EXERCISE: Use the entries below and reproduce exactly the lines from the one containing "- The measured" down to the one containing "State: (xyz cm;", both of them included.

INPUT DATA:
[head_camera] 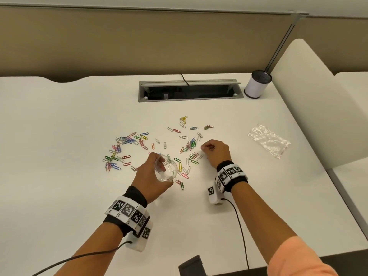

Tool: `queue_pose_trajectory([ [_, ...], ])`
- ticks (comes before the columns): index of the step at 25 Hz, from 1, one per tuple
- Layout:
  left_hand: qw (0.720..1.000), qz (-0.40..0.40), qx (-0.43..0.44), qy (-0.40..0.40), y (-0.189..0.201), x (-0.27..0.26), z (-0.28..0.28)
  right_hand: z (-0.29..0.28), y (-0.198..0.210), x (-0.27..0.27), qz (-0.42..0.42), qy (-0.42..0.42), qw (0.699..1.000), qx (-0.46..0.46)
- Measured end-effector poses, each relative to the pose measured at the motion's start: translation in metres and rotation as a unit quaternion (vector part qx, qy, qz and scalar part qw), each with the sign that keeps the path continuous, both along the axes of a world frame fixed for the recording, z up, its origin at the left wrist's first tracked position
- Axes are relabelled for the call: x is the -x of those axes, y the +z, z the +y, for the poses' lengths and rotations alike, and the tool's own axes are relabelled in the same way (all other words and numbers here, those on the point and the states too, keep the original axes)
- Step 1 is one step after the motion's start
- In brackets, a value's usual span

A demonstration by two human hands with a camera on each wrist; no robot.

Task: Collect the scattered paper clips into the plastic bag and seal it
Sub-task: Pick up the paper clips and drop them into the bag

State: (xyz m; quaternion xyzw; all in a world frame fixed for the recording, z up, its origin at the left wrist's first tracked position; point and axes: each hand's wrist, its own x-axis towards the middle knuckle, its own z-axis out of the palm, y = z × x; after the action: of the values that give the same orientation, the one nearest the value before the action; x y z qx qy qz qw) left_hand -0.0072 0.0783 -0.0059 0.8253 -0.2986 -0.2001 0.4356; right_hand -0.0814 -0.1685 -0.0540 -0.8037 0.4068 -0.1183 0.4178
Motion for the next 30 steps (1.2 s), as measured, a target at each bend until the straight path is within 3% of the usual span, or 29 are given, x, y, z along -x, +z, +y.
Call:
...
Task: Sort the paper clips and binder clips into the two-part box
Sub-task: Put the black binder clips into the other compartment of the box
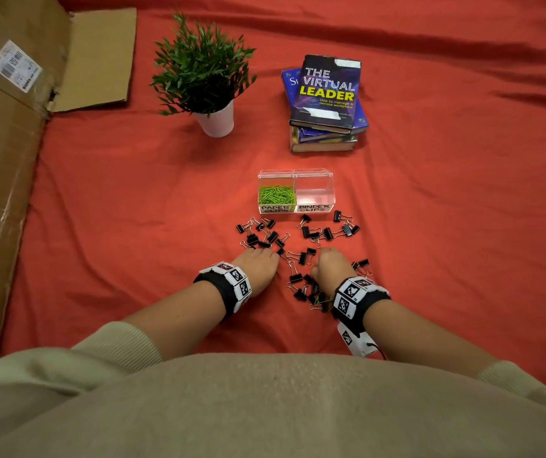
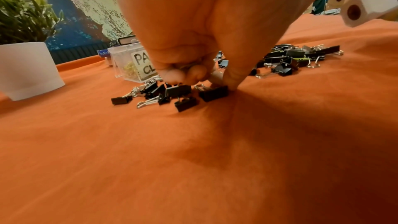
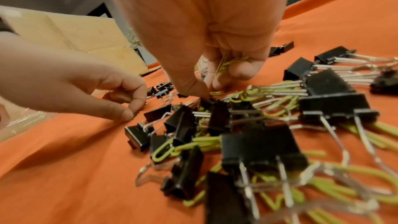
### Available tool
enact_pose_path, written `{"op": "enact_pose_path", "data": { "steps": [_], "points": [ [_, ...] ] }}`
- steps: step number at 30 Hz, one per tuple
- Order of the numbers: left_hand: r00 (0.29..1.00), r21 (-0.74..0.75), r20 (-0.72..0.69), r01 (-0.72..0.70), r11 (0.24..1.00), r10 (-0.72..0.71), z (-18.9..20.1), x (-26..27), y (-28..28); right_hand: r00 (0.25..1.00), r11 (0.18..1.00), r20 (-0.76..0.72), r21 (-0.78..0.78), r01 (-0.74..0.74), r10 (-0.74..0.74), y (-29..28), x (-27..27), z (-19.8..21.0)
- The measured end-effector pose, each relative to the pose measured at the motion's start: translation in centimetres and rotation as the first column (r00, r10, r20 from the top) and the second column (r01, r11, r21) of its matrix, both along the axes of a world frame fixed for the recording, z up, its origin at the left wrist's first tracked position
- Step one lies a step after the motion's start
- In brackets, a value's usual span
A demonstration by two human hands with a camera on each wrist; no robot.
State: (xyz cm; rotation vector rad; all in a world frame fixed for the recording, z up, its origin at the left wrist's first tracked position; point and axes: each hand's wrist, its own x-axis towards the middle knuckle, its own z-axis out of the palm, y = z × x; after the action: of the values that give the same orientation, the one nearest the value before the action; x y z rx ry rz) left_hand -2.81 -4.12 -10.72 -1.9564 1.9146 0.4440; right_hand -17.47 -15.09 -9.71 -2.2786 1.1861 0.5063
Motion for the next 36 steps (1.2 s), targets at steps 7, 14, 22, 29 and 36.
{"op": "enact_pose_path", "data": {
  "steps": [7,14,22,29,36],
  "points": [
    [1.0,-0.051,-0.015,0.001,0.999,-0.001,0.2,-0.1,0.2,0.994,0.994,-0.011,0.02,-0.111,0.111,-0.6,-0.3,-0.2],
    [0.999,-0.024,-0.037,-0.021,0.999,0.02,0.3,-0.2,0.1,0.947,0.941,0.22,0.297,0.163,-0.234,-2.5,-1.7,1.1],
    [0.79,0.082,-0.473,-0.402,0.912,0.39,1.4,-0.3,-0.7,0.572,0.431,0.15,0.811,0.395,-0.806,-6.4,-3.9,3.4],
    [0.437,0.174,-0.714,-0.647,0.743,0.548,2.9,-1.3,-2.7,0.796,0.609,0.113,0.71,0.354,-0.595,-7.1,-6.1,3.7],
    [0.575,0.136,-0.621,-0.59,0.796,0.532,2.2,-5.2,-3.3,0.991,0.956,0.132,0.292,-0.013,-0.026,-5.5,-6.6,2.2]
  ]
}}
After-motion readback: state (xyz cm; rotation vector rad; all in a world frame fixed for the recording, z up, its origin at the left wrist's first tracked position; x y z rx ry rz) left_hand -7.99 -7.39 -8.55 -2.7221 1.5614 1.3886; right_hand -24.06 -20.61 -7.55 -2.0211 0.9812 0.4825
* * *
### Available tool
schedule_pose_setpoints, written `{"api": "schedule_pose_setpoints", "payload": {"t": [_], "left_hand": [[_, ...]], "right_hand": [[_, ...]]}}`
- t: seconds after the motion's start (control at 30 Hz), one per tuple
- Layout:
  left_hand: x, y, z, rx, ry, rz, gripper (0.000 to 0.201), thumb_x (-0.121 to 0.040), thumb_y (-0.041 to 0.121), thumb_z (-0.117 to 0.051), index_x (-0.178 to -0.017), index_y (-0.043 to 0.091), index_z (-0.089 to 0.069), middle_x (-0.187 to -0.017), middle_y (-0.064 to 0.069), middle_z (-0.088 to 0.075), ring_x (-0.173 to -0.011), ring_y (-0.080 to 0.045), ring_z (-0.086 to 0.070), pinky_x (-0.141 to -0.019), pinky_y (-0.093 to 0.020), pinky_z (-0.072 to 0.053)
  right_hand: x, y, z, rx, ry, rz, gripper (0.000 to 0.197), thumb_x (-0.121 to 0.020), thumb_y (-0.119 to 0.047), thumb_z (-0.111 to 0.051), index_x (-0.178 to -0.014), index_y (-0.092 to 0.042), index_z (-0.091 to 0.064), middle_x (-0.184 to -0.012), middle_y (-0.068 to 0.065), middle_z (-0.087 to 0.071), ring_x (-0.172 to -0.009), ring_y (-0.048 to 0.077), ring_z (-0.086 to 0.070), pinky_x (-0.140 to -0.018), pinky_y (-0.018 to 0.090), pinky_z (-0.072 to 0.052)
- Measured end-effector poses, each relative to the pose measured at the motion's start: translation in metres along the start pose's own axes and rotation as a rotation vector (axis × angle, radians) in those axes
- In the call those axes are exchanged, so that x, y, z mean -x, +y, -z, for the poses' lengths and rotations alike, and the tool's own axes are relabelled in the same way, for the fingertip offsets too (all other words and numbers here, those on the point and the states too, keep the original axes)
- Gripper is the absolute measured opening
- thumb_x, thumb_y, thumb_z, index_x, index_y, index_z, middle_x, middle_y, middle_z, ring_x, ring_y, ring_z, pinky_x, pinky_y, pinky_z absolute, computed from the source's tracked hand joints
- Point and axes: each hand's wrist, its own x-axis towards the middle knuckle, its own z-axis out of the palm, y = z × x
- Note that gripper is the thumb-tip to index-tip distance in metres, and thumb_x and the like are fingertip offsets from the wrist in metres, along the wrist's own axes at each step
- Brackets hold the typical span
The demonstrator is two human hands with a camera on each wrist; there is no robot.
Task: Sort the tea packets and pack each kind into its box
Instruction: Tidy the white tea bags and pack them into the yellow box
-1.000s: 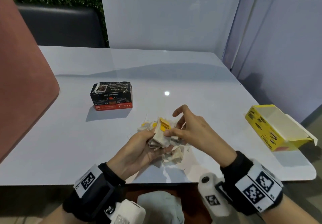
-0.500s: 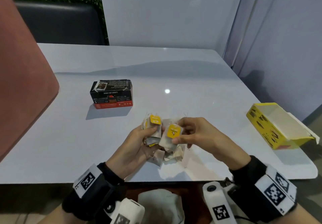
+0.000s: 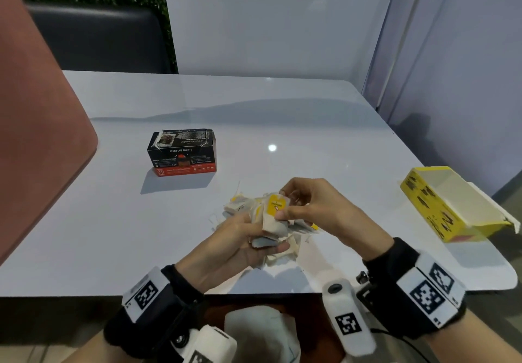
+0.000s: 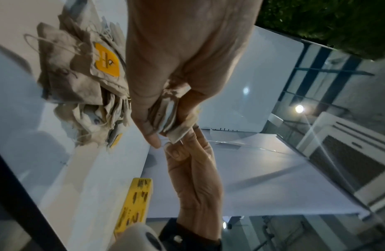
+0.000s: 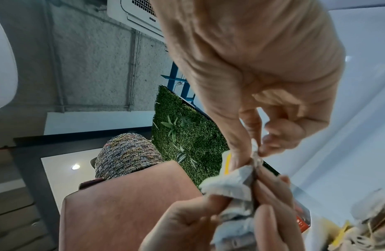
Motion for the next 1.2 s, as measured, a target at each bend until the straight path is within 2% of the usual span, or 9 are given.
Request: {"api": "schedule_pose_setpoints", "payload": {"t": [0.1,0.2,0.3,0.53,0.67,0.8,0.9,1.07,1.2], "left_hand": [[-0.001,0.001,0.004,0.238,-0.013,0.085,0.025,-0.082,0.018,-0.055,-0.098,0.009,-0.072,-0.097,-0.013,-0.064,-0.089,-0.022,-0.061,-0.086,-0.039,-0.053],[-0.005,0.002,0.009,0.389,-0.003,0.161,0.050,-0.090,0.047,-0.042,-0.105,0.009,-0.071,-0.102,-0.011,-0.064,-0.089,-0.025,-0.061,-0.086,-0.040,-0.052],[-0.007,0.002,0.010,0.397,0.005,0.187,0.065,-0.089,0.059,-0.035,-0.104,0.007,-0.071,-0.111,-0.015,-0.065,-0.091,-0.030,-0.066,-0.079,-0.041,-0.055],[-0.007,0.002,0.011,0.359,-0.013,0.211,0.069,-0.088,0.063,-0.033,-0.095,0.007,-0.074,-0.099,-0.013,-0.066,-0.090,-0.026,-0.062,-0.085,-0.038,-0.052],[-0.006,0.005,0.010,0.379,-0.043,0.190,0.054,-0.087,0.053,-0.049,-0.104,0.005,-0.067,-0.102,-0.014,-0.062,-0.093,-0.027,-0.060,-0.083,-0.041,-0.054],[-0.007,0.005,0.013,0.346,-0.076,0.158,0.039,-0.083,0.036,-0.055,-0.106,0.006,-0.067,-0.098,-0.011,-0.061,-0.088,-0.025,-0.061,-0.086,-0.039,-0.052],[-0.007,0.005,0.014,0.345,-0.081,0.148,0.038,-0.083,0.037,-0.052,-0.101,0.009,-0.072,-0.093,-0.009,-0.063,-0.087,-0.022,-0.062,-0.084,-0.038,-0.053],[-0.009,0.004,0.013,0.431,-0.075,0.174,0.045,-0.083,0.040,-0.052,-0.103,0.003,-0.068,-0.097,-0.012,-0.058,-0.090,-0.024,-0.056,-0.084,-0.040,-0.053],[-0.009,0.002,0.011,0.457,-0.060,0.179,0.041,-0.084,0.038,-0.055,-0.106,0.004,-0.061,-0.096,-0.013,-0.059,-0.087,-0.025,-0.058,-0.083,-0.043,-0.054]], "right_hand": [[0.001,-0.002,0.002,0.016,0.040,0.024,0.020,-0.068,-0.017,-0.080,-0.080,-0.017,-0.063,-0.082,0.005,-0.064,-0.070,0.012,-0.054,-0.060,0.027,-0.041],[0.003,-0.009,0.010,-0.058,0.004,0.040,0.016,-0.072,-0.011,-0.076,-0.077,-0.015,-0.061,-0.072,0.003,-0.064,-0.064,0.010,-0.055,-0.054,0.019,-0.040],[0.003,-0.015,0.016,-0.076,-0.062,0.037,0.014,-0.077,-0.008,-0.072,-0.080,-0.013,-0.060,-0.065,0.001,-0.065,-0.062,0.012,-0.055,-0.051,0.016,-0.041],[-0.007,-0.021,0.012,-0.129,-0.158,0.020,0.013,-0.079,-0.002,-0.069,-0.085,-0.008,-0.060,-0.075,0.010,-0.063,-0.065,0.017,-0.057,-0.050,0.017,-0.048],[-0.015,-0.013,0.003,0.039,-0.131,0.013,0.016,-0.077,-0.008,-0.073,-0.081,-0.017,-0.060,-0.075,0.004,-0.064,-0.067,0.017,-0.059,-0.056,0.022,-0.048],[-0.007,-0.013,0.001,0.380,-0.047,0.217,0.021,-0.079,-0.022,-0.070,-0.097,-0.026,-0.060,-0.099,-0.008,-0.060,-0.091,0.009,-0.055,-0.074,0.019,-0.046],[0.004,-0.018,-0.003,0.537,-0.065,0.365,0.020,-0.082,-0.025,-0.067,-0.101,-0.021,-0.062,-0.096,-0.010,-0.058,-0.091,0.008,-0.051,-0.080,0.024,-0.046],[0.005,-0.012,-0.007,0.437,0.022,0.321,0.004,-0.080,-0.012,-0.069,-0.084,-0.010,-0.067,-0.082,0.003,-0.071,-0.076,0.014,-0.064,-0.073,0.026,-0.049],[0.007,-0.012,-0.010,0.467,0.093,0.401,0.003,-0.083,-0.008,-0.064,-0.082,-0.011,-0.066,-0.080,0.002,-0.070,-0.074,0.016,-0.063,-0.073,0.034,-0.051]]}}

SOLVED PROBLEM:
- The measured end-effector pose, each relative to the pose measured at the motion's start: translation in centimetres and rotation as the first column (r00, r10, r20 from the top) and the second column (r01, r11, r21) of its matrix, both along the axes of a world frame fixed for the recording, z up, its origin at the left wrist's first tracked position
- Step one lies a step after the motion's start
- In brackets, a value's usual span
A demonstration by two human hands with a camera on each wrist; no robot.
State: (xyz cm; rotation vector rad; all in a world frame fixed for the recording, z up, its origin at the left wrist's first tracked position; point and axes: each hand's wrist, its own x-axis towards the middle knuckle, its own z-axis out of the palm, y = z × x; after the action: of the values that give the same orientation, the one nearest the value before the action; x y z rx ry rz) left_hand -2.81 -4.12 -10.72 -1.9564 1.9146 0.4440; right_hand -17.47 -15.09 -9.71 -2.2786 1.1861 0.5063

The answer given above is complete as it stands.